[WHAT THE TASK REQUIRES]: Your job is to copy the lines from the material that include "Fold".
ENTRIES SUPPLIED START
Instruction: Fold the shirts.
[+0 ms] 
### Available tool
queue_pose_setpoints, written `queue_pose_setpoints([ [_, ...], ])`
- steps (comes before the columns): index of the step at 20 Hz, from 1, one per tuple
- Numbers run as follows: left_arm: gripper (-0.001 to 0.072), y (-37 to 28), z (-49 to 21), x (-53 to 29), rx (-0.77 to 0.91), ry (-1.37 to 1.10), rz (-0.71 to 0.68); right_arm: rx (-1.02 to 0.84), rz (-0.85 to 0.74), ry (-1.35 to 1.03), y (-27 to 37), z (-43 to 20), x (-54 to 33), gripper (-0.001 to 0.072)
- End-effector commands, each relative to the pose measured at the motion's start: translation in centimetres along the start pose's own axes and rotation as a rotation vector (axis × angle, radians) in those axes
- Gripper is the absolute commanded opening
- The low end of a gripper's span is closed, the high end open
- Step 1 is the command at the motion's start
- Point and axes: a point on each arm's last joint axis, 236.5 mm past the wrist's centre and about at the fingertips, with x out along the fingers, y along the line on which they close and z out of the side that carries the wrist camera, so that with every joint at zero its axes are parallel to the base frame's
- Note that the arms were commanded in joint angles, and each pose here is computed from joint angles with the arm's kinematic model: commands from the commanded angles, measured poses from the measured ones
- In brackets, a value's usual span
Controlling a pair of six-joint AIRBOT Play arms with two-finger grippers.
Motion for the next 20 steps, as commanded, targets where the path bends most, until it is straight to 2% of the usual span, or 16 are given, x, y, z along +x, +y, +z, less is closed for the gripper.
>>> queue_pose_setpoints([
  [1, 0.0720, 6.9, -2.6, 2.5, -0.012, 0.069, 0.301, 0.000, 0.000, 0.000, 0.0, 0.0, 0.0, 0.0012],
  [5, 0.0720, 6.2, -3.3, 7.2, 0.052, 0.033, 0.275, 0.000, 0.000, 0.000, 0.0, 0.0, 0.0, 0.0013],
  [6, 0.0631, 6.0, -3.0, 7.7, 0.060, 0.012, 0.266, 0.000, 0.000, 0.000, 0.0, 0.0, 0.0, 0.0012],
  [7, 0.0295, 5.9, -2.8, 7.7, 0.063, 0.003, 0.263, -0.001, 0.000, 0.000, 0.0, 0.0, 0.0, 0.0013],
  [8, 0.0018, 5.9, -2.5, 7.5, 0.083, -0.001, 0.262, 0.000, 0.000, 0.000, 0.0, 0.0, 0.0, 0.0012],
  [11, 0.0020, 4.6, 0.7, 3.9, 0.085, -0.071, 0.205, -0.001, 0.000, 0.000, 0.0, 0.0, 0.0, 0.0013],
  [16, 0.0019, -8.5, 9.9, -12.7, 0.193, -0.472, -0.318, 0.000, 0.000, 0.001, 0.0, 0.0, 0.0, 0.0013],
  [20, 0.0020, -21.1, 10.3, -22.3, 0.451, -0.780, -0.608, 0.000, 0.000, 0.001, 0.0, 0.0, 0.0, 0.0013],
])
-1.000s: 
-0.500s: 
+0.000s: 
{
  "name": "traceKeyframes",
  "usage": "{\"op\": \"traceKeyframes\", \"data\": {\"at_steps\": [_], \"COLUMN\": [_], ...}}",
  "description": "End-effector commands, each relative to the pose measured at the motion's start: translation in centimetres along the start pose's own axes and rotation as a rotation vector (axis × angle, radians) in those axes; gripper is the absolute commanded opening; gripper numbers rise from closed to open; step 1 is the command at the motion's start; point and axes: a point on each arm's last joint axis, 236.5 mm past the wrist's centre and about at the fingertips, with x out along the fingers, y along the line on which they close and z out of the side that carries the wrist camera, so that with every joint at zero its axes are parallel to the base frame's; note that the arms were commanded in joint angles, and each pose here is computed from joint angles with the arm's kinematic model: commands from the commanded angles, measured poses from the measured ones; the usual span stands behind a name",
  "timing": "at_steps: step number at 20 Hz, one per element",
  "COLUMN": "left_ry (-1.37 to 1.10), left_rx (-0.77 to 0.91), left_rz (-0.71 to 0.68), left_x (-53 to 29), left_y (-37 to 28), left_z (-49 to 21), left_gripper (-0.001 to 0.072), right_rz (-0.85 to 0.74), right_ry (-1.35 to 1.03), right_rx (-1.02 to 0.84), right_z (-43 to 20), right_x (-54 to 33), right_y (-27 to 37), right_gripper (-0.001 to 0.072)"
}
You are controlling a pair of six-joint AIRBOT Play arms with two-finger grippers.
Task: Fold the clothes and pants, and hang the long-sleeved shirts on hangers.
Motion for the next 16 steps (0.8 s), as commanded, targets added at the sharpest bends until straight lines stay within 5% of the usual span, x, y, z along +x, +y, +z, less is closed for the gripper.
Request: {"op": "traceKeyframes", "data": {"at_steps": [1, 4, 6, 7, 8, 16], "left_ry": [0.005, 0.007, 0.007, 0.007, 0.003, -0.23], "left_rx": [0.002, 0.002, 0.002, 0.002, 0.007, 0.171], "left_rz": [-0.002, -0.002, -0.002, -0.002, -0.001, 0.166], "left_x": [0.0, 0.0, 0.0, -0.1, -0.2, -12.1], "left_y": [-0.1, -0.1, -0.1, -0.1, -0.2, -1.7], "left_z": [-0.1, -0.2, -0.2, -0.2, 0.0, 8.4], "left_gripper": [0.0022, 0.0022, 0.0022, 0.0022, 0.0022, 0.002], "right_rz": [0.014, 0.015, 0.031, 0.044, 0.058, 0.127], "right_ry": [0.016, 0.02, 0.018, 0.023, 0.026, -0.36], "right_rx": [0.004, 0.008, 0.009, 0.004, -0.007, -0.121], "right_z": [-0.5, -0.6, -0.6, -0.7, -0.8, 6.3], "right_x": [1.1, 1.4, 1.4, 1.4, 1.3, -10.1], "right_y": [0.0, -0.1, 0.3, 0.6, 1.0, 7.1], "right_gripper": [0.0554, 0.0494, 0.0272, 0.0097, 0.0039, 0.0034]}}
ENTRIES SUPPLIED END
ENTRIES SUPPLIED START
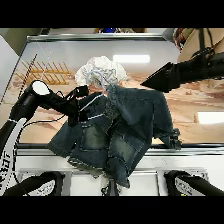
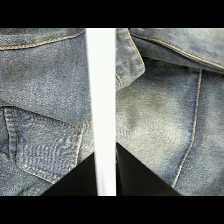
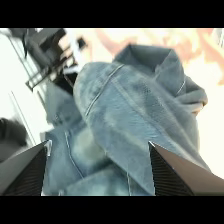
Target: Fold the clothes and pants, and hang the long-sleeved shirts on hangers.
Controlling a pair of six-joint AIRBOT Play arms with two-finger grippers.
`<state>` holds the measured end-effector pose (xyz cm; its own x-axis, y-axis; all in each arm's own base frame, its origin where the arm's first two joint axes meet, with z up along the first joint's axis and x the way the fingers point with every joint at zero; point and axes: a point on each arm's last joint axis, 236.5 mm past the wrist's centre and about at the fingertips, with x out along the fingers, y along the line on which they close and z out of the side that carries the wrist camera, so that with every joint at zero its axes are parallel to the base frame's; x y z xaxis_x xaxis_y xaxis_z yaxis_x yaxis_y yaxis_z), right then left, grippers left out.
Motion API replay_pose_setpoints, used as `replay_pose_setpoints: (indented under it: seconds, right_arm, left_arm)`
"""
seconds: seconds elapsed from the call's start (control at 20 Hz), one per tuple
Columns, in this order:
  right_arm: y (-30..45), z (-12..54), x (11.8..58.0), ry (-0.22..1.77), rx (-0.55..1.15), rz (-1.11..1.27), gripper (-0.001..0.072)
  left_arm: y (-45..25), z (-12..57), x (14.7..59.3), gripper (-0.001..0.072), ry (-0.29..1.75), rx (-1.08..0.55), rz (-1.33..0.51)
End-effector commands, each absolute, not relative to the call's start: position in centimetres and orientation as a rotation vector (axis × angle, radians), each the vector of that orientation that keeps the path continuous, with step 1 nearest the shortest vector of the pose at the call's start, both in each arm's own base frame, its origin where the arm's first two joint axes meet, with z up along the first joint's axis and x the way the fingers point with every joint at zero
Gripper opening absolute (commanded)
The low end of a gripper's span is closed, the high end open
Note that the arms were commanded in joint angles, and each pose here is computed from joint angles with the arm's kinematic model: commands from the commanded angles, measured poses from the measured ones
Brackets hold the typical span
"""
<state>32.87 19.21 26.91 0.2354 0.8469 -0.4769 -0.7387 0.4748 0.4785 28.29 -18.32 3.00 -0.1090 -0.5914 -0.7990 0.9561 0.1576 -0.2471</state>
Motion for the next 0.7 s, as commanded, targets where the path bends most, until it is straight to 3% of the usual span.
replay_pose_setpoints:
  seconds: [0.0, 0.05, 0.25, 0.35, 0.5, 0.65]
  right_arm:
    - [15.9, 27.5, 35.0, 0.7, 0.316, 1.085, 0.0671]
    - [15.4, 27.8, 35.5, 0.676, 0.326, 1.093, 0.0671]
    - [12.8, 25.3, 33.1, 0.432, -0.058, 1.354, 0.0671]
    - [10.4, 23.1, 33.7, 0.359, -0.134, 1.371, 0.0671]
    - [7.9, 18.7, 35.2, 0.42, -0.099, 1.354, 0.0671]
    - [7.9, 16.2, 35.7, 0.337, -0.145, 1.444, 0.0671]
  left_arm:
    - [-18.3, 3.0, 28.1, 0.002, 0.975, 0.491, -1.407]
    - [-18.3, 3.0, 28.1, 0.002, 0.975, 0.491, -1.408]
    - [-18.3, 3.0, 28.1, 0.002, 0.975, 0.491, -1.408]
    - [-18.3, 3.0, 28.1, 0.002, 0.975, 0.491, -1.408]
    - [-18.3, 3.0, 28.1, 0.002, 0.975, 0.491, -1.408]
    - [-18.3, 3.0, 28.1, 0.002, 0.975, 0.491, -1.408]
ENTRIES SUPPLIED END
[SOLUTION]:
Instruction: Fold the shirts.
Task: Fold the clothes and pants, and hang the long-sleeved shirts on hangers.
Target: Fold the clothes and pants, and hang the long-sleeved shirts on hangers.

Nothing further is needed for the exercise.